En un fallo que ha generado indignación y pone en tela de juicio los principios más básicos de la justicia, un tribunal de Esquel ha condenado a ocho meses de prisión efectiva a un ciudadano que, en un acto de defensa personal, respondió a una agresión con arma blanca. Este veredicto no solo castiga al sobreviviente de un ataque violento, sino que envía un mensaje peligroso a la sociedad: cuando te ataquen, piénsatelo dos veces antes de defender tu vida, porque el sistema judicial puede ponerse del lado de tu agresor.
Los hechos son claros: el 4 de diciembre del año pasado, el imputado fue atacado con un cuchillo por otro individuo en la vía pública. En medio del pánico y la adrenalina de una situación de vida o muerte, su instinto de supervivencia lo llevó a contraatacar, logrando desarmar y reducir a su atacante. Sin embargo, para la Fiscalía y el Juez Penal de Esquel, esta reacción no fue suficiente para salvar su vida, sino que constituyó un «exceso en la defensa».
Este concepto legal, manejado a la ligera por jueces y fiscales desde la cómoda butaca de sus despachos, se ha convertido en un arma para criminalizar a las víctimas. ¿Quiénes son estos magistrados para dictaminar, con frialdad y años después de los hechos, el nivel milimétrico de fuerza permitido a una persona que está siendo apuñalada? La teoría del «exceso» ignora por completo el estado de terror, la confusión y el instinto primario de conservación que domina a cualquier ser humano en semejante circunstancia.

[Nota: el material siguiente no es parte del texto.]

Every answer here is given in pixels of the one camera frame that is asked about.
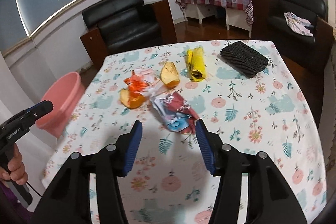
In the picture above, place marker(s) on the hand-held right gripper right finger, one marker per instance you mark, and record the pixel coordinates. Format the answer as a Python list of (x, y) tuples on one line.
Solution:
[(204, 148)]

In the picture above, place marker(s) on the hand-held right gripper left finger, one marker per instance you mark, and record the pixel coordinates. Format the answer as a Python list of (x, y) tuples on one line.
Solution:
[(132, 148)]

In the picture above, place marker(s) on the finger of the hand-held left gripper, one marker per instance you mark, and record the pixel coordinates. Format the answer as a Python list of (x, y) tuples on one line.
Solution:
[(46, 108), (34, 107)]

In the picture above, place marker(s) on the pink plastic bucket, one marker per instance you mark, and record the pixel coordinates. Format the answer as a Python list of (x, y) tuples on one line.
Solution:
[(60, 98)]

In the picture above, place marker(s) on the colourful foil snack wrapper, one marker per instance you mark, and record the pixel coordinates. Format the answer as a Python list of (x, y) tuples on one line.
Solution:
[(173, 113)]

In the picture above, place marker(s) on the orange peel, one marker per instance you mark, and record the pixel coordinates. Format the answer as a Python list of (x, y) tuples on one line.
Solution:
[(131, 100), (169, 74)]

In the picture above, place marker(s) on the orange plastic wrapper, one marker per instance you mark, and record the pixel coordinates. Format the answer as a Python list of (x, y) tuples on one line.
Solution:
[(136, 85)]

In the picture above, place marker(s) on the yellow plastic bag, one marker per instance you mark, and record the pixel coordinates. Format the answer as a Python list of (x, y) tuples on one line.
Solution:
[(197, 64)]

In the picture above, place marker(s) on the black foam net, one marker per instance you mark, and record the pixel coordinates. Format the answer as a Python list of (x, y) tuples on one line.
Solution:
[(244, 58)]

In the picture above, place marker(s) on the person's left hand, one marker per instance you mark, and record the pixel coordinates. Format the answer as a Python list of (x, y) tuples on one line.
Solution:
[(14, 169)]

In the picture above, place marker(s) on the floral tablecloth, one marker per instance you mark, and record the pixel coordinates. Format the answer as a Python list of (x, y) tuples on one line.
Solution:
[(249, 108)]

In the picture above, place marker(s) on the purple clothing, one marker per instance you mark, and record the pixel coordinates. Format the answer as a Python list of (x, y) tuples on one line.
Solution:
[(10, 208)]

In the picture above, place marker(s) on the white cabinet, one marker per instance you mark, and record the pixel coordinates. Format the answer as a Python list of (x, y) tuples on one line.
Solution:
[(200, 12), (237, 20)]

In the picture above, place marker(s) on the white printed cloth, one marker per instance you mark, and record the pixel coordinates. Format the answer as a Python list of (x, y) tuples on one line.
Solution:
[(298, 24)]

El caso se «resolvió» mediante un juicio abreviado, un mecanismo perverso donde se presiona al imputado, a menudo en estado de vulnerabilidad y con escaso conocimiento legal, para que acepte una condena y «evite» un proceso más largo y oneroso. Es la forma rápida y sucia de la justicia para cerrar expedientes, sacrificando los derechos de quienes solo intentaron no ser asesinados. Se abusa de su desconocimiento para forzar una confesión que libera al sistema de la carga de probar lo indemostrable: que su miedo fue excesivo.
Mientras el verdadero victimario, el que empuñó el cuchillo primero, parece haber eludido el escrutinio público y penal, es la víctima quien carga con la pena. La justicia de Esquel ha logrado la hazaña de poner al agresor en el rol de víctima y condenar a quien se defendió. Este veredicto es una vergüenza que socava la credibilidad del sistema y deja en la indefensión a todos los ciudadanos.
Sólo nos queda esperar que la quita de fueros recientemente votada por la población, resulte en una limpieza profunda del Poder Judicial, que reparte más vergüenza que justicia.